Trying to answer this question, I face the problem of approximating
$$a_n=\Big|E_{2 n-1}(1)-E_{2 n-1}(0)\Big|$$
From definition $$E_{2 n-1}(1)-E_{2 n-1}(0)=4^{1-n}\, \Gamma(2n)\,\sum_{k=0}^n \frac{E_{2 k}}{\Gamma (2 k+1) \Gamma (2 n-2 k)}$$
Empirically, it seems that $$\log\left(\Bigg|\sum_{k=0}^n \frac{E_{2 k}}{\Gamma (2 k+1) \Gamma (2 n-2 k)} \Bigg|\right) \sim \log(2) + 2 \log \left(\frac{2}{\pi }\right)\,n=\log \left(2^{2 n+1} \pi ^{-2 n}\right) \tag 1$$
For a check, a quick and dirty linear regression (for $n=1$ to $n=1000$) gives (with $R^2 =0.99999999984$ !)

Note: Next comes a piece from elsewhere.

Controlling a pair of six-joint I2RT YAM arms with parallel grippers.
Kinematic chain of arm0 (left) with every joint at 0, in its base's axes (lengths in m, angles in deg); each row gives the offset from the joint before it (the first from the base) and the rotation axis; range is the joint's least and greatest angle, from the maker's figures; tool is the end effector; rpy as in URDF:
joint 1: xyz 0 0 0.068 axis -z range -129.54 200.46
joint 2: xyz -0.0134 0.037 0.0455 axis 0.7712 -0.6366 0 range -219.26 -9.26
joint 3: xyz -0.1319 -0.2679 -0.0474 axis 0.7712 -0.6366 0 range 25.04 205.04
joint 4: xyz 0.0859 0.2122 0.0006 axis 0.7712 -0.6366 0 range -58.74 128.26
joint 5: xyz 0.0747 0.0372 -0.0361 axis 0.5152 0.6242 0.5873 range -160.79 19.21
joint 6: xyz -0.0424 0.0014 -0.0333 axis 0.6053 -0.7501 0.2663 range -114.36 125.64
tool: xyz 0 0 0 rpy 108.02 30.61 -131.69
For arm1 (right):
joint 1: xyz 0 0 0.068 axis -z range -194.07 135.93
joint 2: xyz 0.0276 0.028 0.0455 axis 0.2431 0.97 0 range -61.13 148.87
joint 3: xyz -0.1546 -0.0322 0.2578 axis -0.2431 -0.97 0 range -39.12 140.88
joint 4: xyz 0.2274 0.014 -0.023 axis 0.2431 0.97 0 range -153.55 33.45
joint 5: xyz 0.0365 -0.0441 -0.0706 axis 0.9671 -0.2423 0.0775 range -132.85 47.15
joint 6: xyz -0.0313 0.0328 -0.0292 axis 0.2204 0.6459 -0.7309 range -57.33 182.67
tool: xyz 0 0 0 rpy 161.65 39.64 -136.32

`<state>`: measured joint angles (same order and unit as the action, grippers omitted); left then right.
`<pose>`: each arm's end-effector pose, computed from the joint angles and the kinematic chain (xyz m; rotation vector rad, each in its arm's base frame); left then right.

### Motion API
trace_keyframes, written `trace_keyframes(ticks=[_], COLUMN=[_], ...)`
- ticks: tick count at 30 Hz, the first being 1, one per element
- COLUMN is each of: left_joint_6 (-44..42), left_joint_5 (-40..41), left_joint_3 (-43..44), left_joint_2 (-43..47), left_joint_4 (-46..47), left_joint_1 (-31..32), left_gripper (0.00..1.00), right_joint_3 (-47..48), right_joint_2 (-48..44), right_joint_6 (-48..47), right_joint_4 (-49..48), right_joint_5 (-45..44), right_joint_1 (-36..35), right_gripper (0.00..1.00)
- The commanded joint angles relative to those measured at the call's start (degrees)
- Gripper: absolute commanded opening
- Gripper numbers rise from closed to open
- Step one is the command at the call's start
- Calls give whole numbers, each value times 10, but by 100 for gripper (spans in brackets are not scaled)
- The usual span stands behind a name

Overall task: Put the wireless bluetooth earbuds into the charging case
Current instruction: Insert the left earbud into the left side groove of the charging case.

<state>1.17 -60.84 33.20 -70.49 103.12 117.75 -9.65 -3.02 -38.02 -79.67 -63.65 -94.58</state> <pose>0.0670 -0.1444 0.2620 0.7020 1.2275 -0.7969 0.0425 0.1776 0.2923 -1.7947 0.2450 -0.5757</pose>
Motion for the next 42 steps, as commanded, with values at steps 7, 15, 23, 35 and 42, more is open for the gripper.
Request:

$$\begin{array}{clclclclc} \text{} & \text{Estimate} & \text{Standard Error} & \text{Confidence Interval} \\ \alpha & +0.6940519 & 4.21\times 10^{-4} & \{+0.6932257,+0.6948781\} \\ \beta & -0.9031668 & 7.29\times 10^{-7} & \{-0.9031682,-0.9031653\} \\ \end{array}$$
Comparing $$a_n=\Big|E_{2 n-1}(1)-E_{2 n-1}(0)\Big|\qquad \text{and} \qquad 8 \pi ^{-2 n} \Gamma (2 n)$$ the relative error is lower than $1.7 \times 10^{-3}$% as soon as $n \geq 5$ and lower than $2.9 \times 10^{-8}$% as soon as $n \geq 10$.
Any idea or suggestion would be more than welcome.